RENDEZ-VOUS insolite
Fe m’ennuyais au bureau, malgré la présence de Bertrand, un collègue devenu ami. Hélas, ce jour-là, il n’était pas en forme et je dus répondre au téléphone.
J’ai eu une enfance privilégiée. Fils unique, adulé par mes parents qui me passaient tout, j’ai grandi sans jamais avoir à me heurter aux réalités de la vie. Mon père, écrivain très en vogue, nous assurait à ma mère et moi une existence très confortable. Je poursuivais, pour faire plaisir à ma mère, des études de musique, quand une pneumonie l’emporta. J’abandonnai aussitôt, ne me sentant pas doué. Je m’essayai alors à l’écriture, espérant réussir dans ce domaine aussi bien que mon père. Mais après la lecture de mon premier roman, celui-ci me dissuada, avec beaucoup de tact je l’avoue, de poursuivre dans cette voie.
Lorsqu’il mourut, j’avais 30 ans. C’est alors que je m’aperçus, après avoir fait diverses tentatives dans de nombreux domaines, que je n’étais doué pour rien, ou, pour être plus exact, que rien ne m’intéressait. J’avais été trop gâté, sans doute. Il me fallait pourtant travailler. Les écrits de mon père étaient passés de mode et les droits d’auteur que je touchais ne me permettaient plus de vivre correctement. Son éditeur, Jean Mayeur, qui lui devait beaucoup, se sentit alors obligé de me venir en aide et m’engagea.

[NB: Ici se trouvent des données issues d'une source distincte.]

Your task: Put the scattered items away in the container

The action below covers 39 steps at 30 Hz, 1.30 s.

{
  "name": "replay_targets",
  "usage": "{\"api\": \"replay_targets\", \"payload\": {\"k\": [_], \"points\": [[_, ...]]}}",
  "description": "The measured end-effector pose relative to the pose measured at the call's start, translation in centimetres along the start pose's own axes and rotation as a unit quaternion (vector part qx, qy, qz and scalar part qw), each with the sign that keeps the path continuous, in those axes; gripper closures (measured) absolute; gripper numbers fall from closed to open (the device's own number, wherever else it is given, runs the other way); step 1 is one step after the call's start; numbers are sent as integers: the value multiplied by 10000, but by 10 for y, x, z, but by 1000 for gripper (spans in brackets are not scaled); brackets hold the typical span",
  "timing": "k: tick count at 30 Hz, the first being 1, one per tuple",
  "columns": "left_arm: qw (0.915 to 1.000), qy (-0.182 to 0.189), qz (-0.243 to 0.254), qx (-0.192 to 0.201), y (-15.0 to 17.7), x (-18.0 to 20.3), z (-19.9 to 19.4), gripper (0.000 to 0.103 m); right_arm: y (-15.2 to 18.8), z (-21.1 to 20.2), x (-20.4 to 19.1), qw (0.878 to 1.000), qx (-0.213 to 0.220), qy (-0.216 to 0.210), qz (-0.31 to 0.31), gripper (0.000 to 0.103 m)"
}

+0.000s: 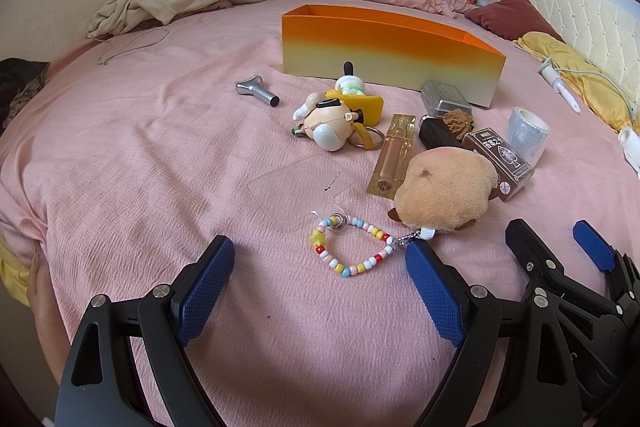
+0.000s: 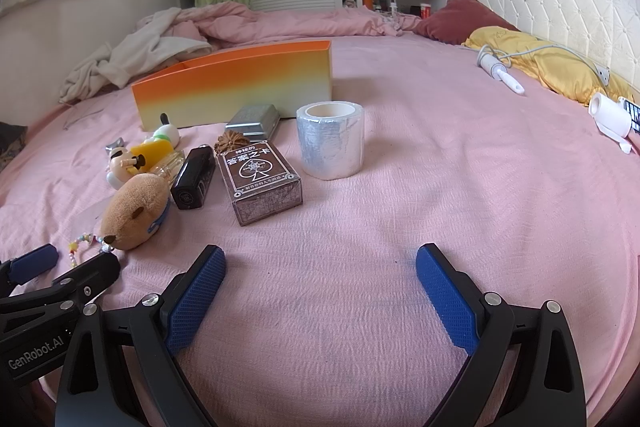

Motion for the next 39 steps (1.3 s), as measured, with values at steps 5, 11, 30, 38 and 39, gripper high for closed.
{"api": "replay_targets", "payload": {"k": [5,11,30,38,39], "points": [[9998,60,28,-169,-3,0,1,15,0,0,0,10000,-32,-4,-4,6],[9961,173,-802,-314,-44,-22,-5,15,-5,3,-3,9990,-444,100,18,5],[9887,595,-878,-1063,-60,-16,74,42,-30,30,-20,9919,-857,-767,546,26],[9897,856,-795,-832,-63,-11,86,59,-30,58,-39,9886,-1196,-879,-268,55],[9889,886,-894,-795,-63,-14,83,59,-30,58,-38,9886,-1187,-897,-219,56]]}}
Point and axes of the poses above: each gripper's, at about its wrist camera, not at the fingertips, and z roughly the way its jaws point, x to its right, y to its underside, the point moved 6 cm from there along z, roughly the way its jaws point, and after that the axes turned 15 degrees about x, right-handed, at the moved point
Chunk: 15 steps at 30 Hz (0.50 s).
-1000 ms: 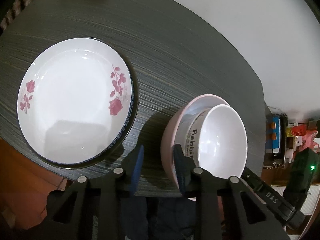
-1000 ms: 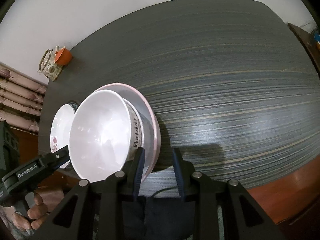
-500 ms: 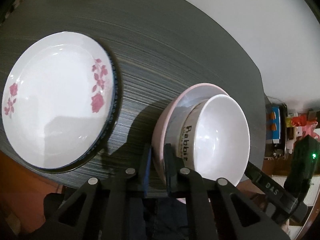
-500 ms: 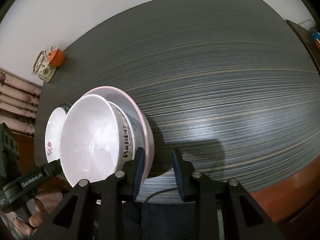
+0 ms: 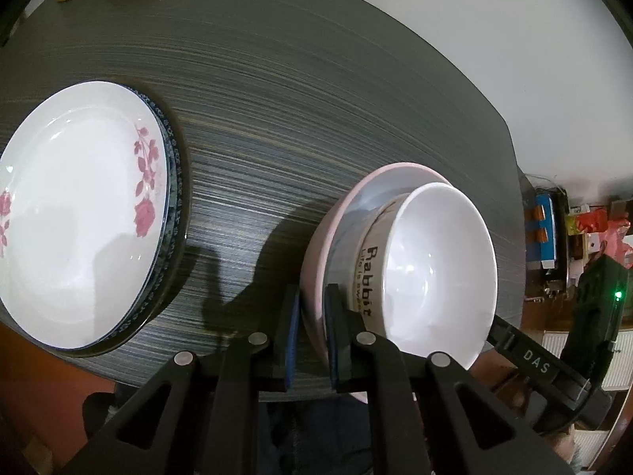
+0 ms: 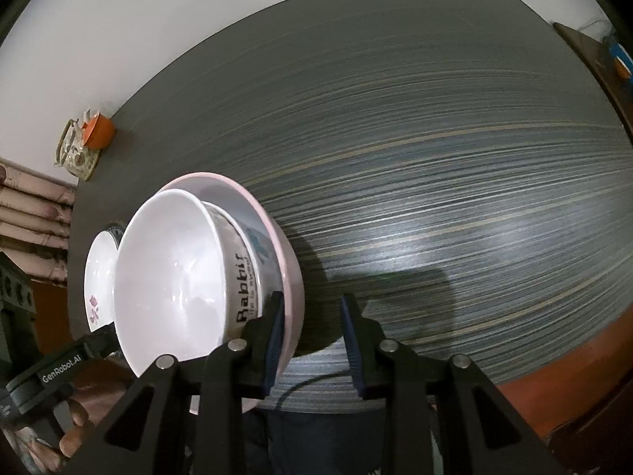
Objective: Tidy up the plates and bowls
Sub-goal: 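Carry the nested bowl stack with both grippers over the flowered plate stack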
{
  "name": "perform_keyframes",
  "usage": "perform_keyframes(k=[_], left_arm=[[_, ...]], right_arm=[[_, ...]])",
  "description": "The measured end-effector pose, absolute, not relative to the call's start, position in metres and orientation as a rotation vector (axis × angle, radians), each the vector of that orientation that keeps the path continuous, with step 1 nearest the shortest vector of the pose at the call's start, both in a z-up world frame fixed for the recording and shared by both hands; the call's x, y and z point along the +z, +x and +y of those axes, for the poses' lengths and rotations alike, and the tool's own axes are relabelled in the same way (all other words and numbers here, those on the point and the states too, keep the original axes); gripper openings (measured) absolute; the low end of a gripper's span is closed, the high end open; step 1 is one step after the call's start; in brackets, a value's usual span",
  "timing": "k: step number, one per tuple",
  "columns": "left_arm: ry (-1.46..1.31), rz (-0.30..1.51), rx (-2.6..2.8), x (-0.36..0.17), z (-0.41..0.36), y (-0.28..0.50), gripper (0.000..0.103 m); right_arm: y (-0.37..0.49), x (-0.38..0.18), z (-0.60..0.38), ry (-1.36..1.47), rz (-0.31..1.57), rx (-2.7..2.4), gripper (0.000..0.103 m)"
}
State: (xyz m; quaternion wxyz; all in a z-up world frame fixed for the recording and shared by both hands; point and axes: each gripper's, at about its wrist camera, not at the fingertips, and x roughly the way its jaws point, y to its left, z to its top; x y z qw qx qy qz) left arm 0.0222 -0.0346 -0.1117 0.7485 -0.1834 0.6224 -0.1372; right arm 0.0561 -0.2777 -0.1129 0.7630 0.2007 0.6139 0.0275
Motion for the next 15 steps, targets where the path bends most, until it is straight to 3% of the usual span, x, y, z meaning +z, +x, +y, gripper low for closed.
perform_keyframes(k=[15], left_arm=[[-0.293,1.294,-0.317,-0.108,-0.050,0.015,0.009]], right_arm=[[0.058,-0.108,-0.275,0.361,1.320,0.076,0.028]])
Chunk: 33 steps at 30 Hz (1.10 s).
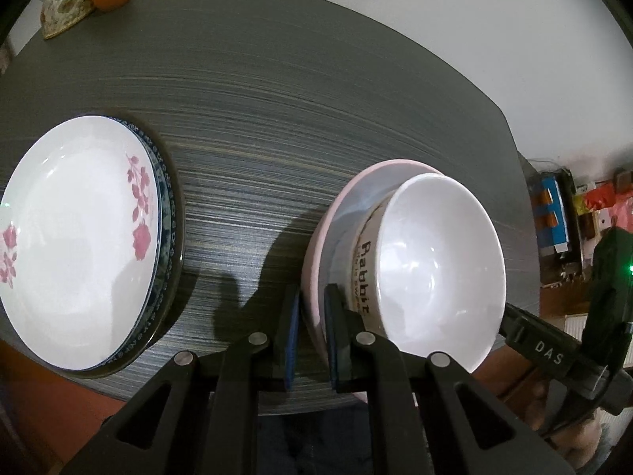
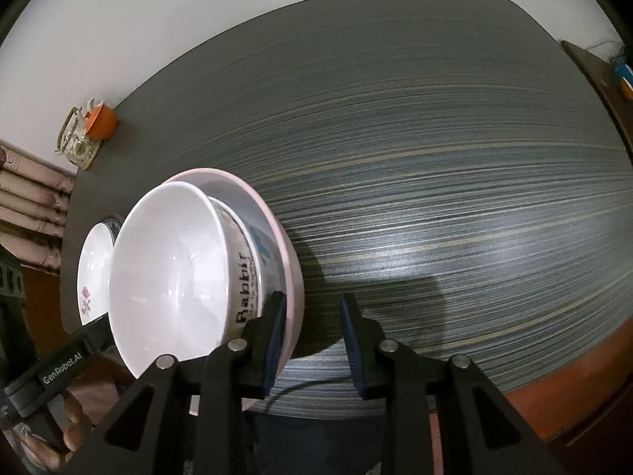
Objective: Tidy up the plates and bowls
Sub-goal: 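Carry the nested bowl stack with both grippers over the flowered plate stack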
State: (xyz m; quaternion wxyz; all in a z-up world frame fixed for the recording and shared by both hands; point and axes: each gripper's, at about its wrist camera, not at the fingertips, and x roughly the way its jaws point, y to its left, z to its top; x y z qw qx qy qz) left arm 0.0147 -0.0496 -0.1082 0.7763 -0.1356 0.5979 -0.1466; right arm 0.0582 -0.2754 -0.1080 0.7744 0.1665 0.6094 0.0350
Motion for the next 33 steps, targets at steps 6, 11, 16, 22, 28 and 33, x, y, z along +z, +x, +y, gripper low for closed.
perform_keyframes(k=[6,11,16,22,28,33], left_arm=[[-0.310,1.305,-0.314,-0.110,-0.051,0.015,0.009],[-0.308,1.314,-0.312,-0.111,-0.050,0.016,0.009],[-0.299,1.318,-0.319,-0.110,-0.051,0.019,0.009],[-0.288,1.309,-0.316,-0.110,-0.053,0.017,0.009],[-0.297,1.311,-0.317,-0.111,-0.053,0.015,0.009],[-0.303,1.306,-0.319,-0.111,-0.052,0.014,0.009]], right_arm=[[0.055,-0.107,-0.280,0.365,1.313,0.073,0.028],[0.052,-0.106,-0.279,0.374,1.303,0.074,0.024],[0.054,-0.104,-0.279,0.368,1.299,0.084,0.017],[0.055,-0.101,-0.278,0.365,1.291,0.090,0.010],[0.055,-0.101,-0.281,0.385,1.294,0.089,0.010],[0.056,-0.101,-0.289,0.418,1.307,0.090,0.010]])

Mon travail n’exige pas de grandes aptitudes, et c’est sans doute ce qui l’a déterminé à me tendre la main. Je dois lire les manuscrits envoyés par les auteurs et en faire un résumé. Mais j’y apporte en prime mon avis. Il n’est guère probable qu’il le prenne en compte, mais j’y tiens. N’avais-je pas été le premier lecteur de mon père ? Lui se fiait à mon jugement… pour faire tout le contraire. Mon intervention n’était donc pas inutile.
Je ne déteste pas mon boulot, mais je m’y ennuie.